Summary
A sharp market selloff linked to AI disruption fears has wiped out nearly US$1 trillion in software stock value within days, as investors worry that artificial intelligence is starting to replace core business models, not just hype future growth.
What’s Driving the Selloff
Unlike past AI pullbacks driven by valuation concerns, this rout is fuelled by real-world evidence that AI tools may soon displace entire categories of software jobs and services.

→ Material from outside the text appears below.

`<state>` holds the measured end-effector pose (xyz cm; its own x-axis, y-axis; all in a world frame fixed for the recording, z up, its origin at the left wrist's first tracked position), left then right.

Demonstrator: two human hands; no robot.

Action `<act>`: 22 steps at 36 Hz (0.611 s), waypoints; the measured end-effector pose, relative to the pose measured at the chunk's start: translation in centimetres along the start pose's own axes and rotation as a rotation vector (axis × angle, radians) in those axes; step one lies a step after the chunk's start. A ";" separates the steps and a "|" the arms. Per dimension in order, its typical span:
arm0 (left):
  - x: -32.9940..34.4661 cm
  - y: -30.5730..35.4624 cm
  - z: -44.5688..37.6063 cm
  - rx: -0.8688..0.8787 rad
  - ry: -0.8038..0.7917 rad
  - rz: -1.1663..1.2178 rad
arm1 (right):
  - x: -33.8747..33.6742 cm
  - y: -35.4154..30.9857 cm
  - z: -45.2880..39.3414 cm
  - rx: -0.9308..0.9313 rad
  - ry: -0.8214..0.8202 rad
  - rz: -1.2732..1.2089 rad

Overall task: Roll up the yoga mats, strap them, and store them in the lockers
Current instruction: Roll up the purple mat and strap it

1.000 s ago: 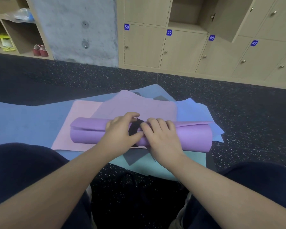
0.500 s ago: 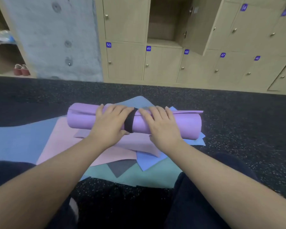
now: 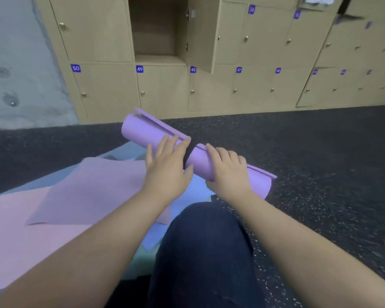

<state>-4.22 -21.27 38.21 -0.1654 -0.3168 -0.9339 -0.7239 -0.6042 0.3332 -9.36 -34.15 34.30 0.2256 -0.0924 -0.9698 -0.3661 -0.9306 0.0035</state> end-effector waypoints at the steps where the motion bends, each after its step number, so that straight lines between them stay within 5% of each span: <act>1: 0.9 1.0 -0.7 0.005 -0.022 0.030 | 1.2 1.6 0.5 0.045 -0.021 -0.019; 12: 10.0 7.5 -7.4 0.103 -0.374 0.090 | 16.9 17.8 8.1 0.523 -0.436 -0.167; 18: 17.9 8.5 -8.1 0.170 -0.640 0.012 | 25.6 21.7 12.9 0.715 -0.633 -0.239; 22: 20.1 10.1 -9.4 0.224 -0.660 -0.008 | 29.7 22.9 15.2 0.811 -0.720 -0.282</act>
<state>-8.53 -40.58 24.01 -0.4812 0.2406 -0.8429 -0.8354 -0.4171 0.3579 -24.79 -52.76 1.91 -0.0859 0.5562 -0.8266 -0.9236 -0.3555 -0.1432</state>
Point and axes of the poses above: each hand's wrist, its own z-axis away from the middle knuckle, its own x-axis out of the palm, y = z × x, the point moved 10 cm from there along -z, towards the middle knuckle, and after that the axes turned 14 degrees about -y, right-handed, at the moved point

The trigger was Anthropic’s launch of an AI legal tool, which reignited fears that AI could rapidly move beyond coding into legal, sales, marketing, and finance functions.
Key Market Impacts
Nearly US$1 trillion wiped out from software stocks tracked by an iShares ETF in just seven days
Software stocks at the epicentre, but selling has spread to hardware, services, lenders, and private equity
Over US$17.7bn of US tech loans now trade at distressed levels
Global spillover hits UK and Indian IT giants like LSEG, Tata Consultancy Services, and Infosys
Even AI “Winners” Are Feeling the Heat
Alphabet warned AI capital spending will rise further
Arm Holdings issued weaker-than-expected revenue guidance
Microsoft revealed just 15 million paid Copilot users, a small fraction of its total user base
These signs have raised doubts about how fast AI investments can translate into meaningful revenue.
Why Investors Are Nervous
AI is no longer theoretical — investors see early signs of actual business displacement
Fear that AI-native firms may outpace incumbents in innovation
Selling has become self-reinforcing, as falling prices trigger momentum-driven exits
As one strategist put it: “We started selling software — now we’re selling everything.”
Big Picture
Markets are entering a re-pricing phase, trying to sort out AI winners vs losers much earlier than expected. While most software companies haven’t yet missed earnings, confidence in long-term moats is weakening fast.
This may be the first true stress test of AI’s impact on traditional tech business models.